*ASSIGNED TASK*
Please return the full listing below without altering anything.

*EXERCISE DATA*
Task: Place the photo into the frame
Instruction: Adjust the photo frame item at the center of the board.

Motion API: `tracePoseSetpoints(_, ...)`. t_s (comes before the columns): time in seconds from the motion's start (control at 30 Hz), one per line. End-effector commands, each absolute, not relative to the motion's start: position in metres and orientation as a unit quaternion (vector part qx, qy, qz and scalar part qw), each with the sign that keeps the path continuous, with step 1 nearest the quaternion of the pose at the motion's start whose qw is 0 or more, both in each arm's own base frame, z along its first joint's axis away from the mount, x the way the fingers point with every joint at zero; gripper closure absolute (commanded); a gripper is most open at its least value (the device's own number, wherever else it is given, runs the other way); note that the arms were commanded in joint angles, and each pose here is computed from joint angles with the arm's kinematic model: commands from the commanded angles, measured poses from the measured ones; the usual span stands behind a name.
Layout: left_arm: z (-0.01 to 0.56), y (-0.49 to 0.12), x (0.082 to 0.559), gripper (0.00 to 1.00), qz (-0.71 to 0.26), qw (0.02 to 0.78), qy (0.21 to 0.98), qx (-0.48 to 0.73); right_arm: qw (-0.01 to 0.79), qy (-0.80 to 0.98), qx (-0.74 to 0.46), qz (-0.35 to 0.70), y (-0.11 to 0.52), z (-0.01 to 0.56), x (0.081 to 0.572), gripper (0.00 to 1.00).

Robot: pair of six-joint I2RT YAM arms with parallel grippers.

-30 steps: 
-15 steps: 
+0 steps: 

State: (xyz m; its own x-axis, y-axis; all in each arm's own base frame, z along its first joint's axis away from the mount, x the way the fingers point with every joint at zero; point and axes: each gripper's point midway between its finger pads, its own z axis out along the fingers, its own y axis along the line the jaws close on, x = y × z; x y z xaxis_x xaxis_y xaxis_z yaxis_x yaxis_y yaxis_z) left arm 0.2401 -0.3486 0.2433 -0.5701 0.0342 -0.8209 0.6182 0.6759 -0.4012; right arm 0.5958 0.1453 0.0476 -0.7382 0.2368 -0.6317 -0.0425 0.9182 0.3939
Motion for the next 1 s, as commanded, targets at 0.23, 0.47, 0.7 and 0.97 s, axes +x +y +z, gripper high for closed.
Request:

*WRITTEN ANSWER*
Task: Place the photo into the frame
Instruction: Adjust the photo frame item at the center of the board.

Motion API: `tracePoseSetpoints(_, ...)`. t_s (comes before the columns): time in seconds from the motion's start (control at 30 Hz), one per line. End-effector commands, each absolute, not relative to the motion's start: position in metres and orientation as a unit quaternion (vector part qx, qy, qz and scalar part qw), each with the sign that keeps the path continuous, with step 1 nearest the quaternion of the pose at the motion's start whose qw is 0 or more, both in each arm's own base frame, z along its first joint's axis away from the mount, x the way the fingers point with every joint at zero; gripper closure absolute (commanded); a gripper is most open at its least value (the device's own number, wherever else it is given, runs the other way); note that the arms were commanded in joint angles, and each pose here is computed from joint angles with the arm's kinematic model: commands from the commanded angles, measured poses from the measured ones; the usual span stands behind a name.
Layout: left_arm: z (-0.01 to 0.56), y (-0.49 to 0.12), x (0.082 to 0.559), gripper (0.00 to 1.00), qz (-0.71 to 0.26), qw (0.02 to 0.78), qy (0.21 to 0.98), qx (-0.48 to 0.73); right_arm: qw (-0.01 to 0.79), qy (-0.80 to 0.98), qx (-0.74 to 0.46), qz (-0.35 to 0.70), y (-0.11 to 0.52), z (-0.01 to 0.56), x (0.081 to 0.572), gripper (0.00 to 1.00).

Robot: pair of six-joint I2RT YAM arms with parallel grippers.

-30 steps: 
-15 steps: 
+0 steps: 

State: (xyz m; its own x-axis, y-axis; all in each arm's own base frame, z along its first joint's axis away from the mount, x the way the fingers point with every joint at zero; point and axes: each gripper's point midway between its finger pads, its own z axis out along the fingers, its own y axis along the line the jaws close on, x = y × z; x y z xaxis_x xaxis_y xaxis_z yaxis_x yaxis_y yaxis_z) left arm 0.2401 -0.3486 0.2433 -0.5701 0.0342 -0.8209 0.6182 0.6759 -0.4012; right arm 0.5958 0.1453 0.0476 -0.7382 0.2368 -0.6317 -0.0425 0.9182 0.3939
Motion for the next 1 s, as commanded, targets at 0.23, 0.47, 0.7 and 0.97 s, axes +x +y +z, gripper high for closed.
Request:

This concludes the output.